(Items from a dataset)
<<<<
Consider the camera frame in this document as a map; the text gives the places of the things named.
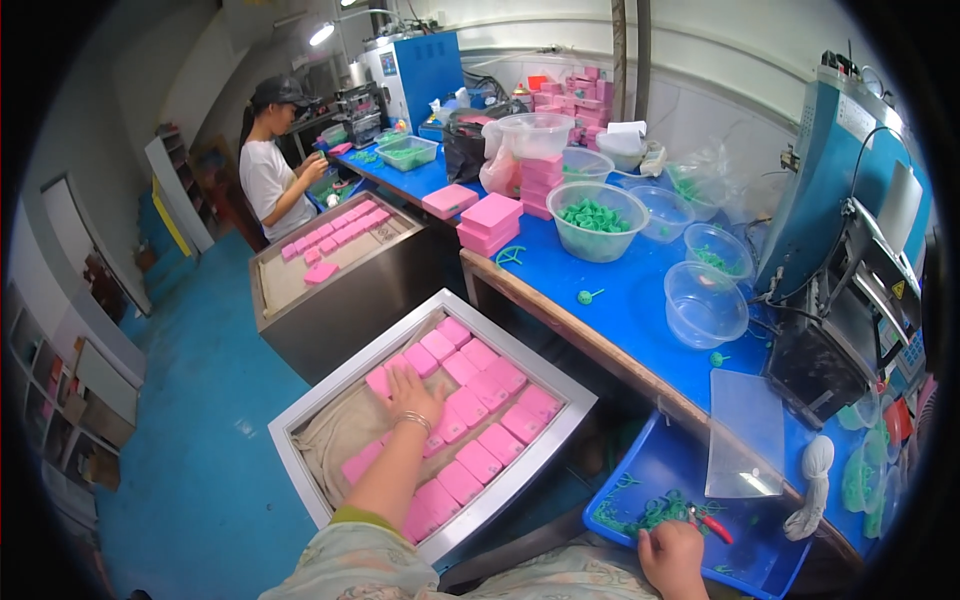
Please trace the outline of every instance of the bracelet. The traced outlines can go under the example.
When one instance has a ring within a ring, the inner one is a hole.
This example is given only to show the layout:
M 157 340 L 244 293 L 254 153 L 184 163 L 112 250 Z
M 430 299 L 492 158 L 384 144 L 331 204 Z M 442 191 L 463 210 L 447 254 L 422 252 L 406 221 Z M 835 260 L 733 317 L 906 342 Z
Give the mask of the bracelet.
M 401 422 L 402 420 L 411 420 L 415 423 L 419 423 L 420 425 L 423 426 L 424 429 L 426 429 L 427 436 L 429 436 L 430 432 L 433 430 L 433 426 L 430 424 L 430 421 L 427 420 L 426 417 L 424 417 L 420 413 L 415 413 L 414 411 L 403 411 L 402 413 L 397 415 L 396 418 L 394 419 L 394 427 L 396 427 L 396 424 Z

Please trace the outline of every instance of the red pliers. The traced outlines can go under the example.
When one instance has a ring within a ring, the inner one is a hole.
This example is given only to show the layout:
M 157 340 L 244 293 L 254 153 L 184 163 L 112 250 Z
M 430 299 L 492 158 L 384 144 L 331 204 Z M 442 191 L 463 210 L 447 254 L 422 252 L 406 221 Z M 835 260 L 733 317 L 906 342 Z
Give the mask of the red pliers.
M 698 518 L 704 522 L 704 525 L 706 525 L 710 531 L 720 536 L 721 540 L 725 541 L 726 543 L 733 543 L 733 536 L 730 535 L 730 532 L 727 531 L 726 527 L 718 523 L 712 516 L 707 516 L 702 513 L 697 514 L 697 508 L 695 506 L 691 506 L 686 517 L 687 522 L 689 522 L 694 528 L 697 528 Z

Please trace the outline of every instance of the hand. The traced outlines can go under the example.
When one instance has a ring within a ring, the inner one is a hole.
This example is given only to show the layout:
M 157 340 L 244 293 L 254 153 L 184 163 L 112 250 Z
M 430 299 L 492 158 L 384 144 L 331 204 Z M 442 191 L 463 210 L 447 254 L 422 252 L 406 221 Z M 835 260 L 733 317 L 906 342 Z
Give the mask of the hand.
M 442 381 L 430 395 L 413 367 L 391 367 L 387 370 L 387 380 L 392 396 L 376 396 L 390 411 L 391 420 L 403 411 L 413 411 L 427 419 L 431 427 L 437 426 L 444 411 L 445 385 Z
M 685 521 L 664 521 L 647 533 L 639 531 L 637 554 L 650 585 L 664 600 L 706 599 L 700 575 L 704 537 Z
M 316 183 L 319 181 L 326 173 L 326 169 L 329 166 L 326 162 L 326 158 L 314 158 L 310 160 L 309 158 L 303 162 L 305 168 L 303 169 L 303 175 L 301 177 L 306 178 L 310 183 Z

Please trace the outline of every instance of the white shelving unit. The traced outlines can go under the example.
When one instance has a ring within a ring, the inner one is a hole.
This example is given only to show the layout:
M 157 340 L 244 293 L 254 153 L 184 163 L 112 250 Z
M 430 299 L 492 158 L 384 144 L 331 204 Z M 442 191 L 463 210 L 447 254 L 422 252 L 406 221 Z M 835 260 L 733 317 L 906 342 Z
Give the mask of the white shelving unit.
M 93 528 L 96 506 L 93 484 L 80 472 L 81 456 L 94 444 L 119 455 L 108 441 L 72 424 L 63 414 L 66 388 L 72 378 L 69 368 L 58 357 L 43 334 L 23 297 L 11 283 L 4 294 L 4 324 L 10 323 L 10 335 L 3 347 L 11 360 L 4 376 L 10 379 L 13 398 L 23 419 L 28 444 L 42 461 L 43 478 L 60 509 L 83 525 Z M 54 372 L 55 365 L 61 367 Z
M 159 131 L 144 148 L 168 209 L 176 213 L 194 246 L 206 252 L 217 237 L 216 206 L 204 197 L 200 183 L 190 170 L 180 130 Z

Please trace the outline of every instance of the blue workbench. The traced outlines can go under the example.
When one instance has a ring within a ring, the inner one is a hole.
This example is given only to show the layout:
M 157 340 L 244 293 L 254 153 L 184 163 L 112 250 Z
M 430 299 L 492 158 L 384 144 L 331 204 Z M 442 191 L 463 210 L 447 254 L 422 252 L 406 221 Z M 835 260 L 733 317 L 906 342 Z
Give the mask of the blue workbench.
M 366 149 L 367 152 L 372 153 L 372 148 Z M 438 149 L 437 160 L 406 173 L 384 165 L 382 161 L 378 163 L 382 166 L 374 167 L 356 160 L 356 151 L 350 151 L 340 159 L 365 177 L 394 188 L 401 196 L 413 197 L 418 204 L 427 194 L 447 186 L 442 149 L 442 146 Z M 627 188 L 650 184 L 673 189 L 665 174 L 655 180 L 644 181 L 626 180 L 613 174 L 608 178 L 608 183 Z M 487 195 L 479 183 L 471 183 L 467 187 L 478 192 L 481 198 Z M 730 228 L 722 212 L 717 214 L 713 222 Z M 708 357 L 714 350 L 695 350 L 683 345 L 666 324 L 663 277 L 667 269 L 684 260 L 682 236 L 672 244 L 664 245 L 638 235 L 620 259 L 597 264 L 567 253 L 560 244 L 553 222 L 523 215 L 520 217 L 520 235 L 509 245 L 523 246 L 527 250 L 520 254 L 522 265 L 504 263 L 507 271 L 626 351 L 705 412 L 710 412 L 709 372 L 712 366 Z M 581 290 L 592 293 L 599 289 L 605 291 L 594 298 L 592 304 L 584 306 L 576 301 L 577 293 Z M 751 295 L 749 290 L 742 289 L 745 296 Z M 752 315 L 764 318 L 764 315 L 757 314 L 757 310 L 752 307 Z M 756 336 L 748 332 L 740 339 L 716 348 L 724 356 L 730 356 L 723 369 L 760 374 L 768 351 L 765 330 L 753 324 L 750 330 Z M 790 485 L 800 493 L 805 493 L 807 482 L 801 472 L 801 459 L 806 445 L 816 434 L 785 408 L 783 423 L 784 476 Z M 840 427 L 837 418 L 833 418 L 821 433 L 830 437 L 836 448 L 833 467 L 829 472 L 826 519 L 861 556 L 866 557 L 876 541 L 862 535 L 863 513 L 845 510 L 841 500 L 844 465 L 862 443 L 866 430 L 847 431 Z

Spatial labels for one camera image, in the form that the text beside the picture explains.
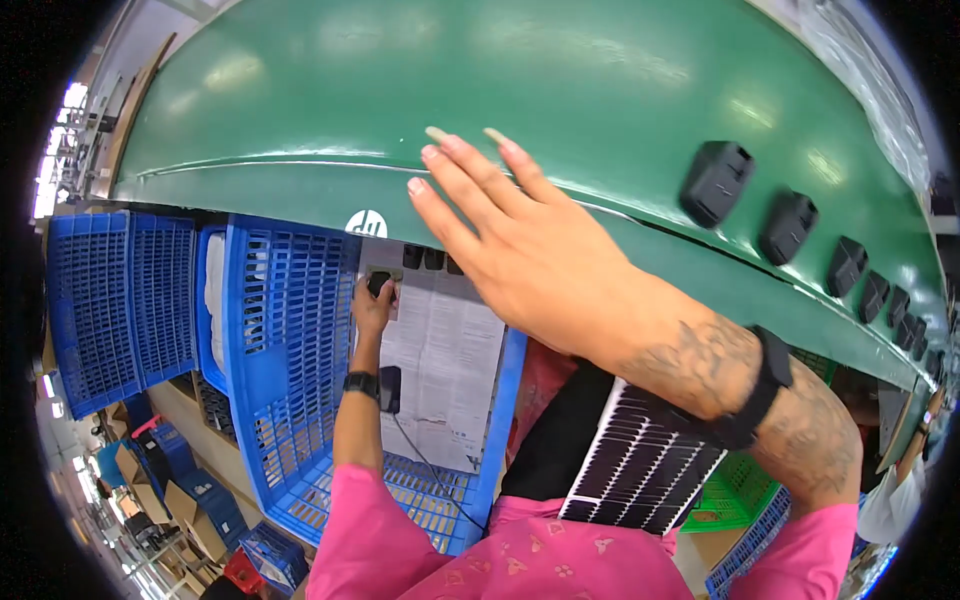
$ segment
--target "black charger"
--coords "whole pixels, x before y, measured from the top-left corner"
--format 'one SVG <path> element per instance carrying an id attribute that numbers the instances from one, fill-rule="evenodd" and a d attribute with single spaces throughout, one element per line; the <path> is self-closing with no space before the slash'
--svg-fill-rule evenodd
<path id="1" fill-rule="evenodd" d="M 400 412 L 400 367 L 380 367 L 380 412 Z"/>

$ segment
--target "pink shirt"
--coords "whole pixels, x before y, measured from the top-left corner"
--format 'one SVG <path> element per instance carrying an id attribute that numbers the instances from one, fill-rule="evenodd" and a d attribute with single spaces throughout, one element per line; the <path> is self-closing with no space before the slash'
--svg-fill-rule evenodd
<path id="1" fill-rule="evenodd" d="M 346 465 L 333 475 L 330 517 L 306 596 L 325 598 L 650 598 L 692 594 L 664 538 L 556 519 L 562 500 L 501 496 L 490 535 L 458 557 L 439 554 L 379 474 Z M 787 523 L 731 600 L 833 600 L 856 530 L 855 504 Z"/>

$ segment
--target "logo sticker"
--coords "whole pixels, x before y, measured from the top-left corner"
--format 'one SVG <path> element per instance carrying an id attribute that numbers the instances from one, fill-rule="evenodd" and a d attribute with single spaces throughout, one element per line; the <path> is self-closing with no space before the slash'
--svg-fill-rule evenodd
<path id="1" fill-rule="evenodd" d="M 344 231 L 371 237 L 387 237 L 387 222 L 375 210 L 361 210 L 350 217 Z"/>

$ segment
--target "person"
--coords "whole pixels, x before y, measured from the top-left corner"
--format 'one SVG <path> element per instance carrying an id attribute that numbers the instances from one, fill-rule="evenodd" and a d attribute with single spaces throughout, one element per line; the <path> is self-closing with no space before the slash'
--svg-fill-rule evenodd
<path id="1" fill-rule="evenodd" d="M 923 503 L 927 479 L 934 461 L 925 454 L 931 425 L 942 428 L 946 419 L 938 419 L 946 389 L 941 386 L 926 405 L 924 419 L 917 425 L 903 456 L 888 467 L 880 483 L 861 494 L 856 533 L 870 543 L 898 543 Z"/>
<path id="2" fill-rule="evenodd" d="M 514 141 L 487 133 L 521 189 L 456 135 L 431 128 L 439 147 L 422 151 L 472 228 L 424 179 L 408 183 L 414 209 L 484 302 L 506 324 L 595 365 L 586 377 L 620 376 L 703 420 L 736 413 L 762 364 L 754 334 L 634 267 Z M 358 336 L 349 368 L 377 373 L 393 284 L 374 298 L 363 283 L 355 288 Z M 790 490 L 791 518 L 732 584 L 733 599 L 834 598 L 851 554 L 862 456 L 857 429 L 813 372 L 792 357 L 790 369 L 793 384 L 777 393 L 750 452 Z M 692 598 L 669 557 L 670 539 L 557 520 L 561 498 L 505 490 L 485 538 L 460 556 L 439 554 L 382 481 L 379 423 L 375 400 L 344 393 L 311 600 Z M 510 477 L 508 469 L 505 484 Z"/>

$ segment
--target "black watch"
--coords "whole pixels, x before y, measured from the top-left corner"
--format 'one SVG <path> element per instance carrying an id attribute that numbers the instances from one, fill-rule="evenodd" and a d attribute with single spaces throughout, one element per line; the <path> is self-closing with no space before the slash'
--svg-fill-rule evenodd
<path id="1" fill-rule="evenodd" d="M 767 416 L 780 388 L 793 385 L 789 346 L 759 325 L 747 328 L 754 332 L 763 347 L 763 362 L 754 389 L 739 412 L 704 422 L 705 433 L 711 441 L 727 450 L 746 450 L 753 446 L 756 428 Z"/>
<path id="2" fill-rule="evenodd" d="M 365 371 L 352 371 L 344 377 L 344 393 L 360 392 L 380 401 L 380 378 Z"/>
>>>>
(YOUR GOAL): Whenever the string "outline" shows up in a line above, copy that line.

(SOLVED EXERCISE):
Please trace the outline of every instance of the bracelet. The traced outlines can go under the example.
Please trace the outline of every instance of the red pliers. The traced outlines can go under the example.
Please trace the outline of every instance of the hand. The traced outlines can go under the example.
Please trace the outline of every instance of the white shelving unit. The traced outlines can go under the example.
Please trace the outline of every instance of the blue workbench. The traced outlines can go under the example.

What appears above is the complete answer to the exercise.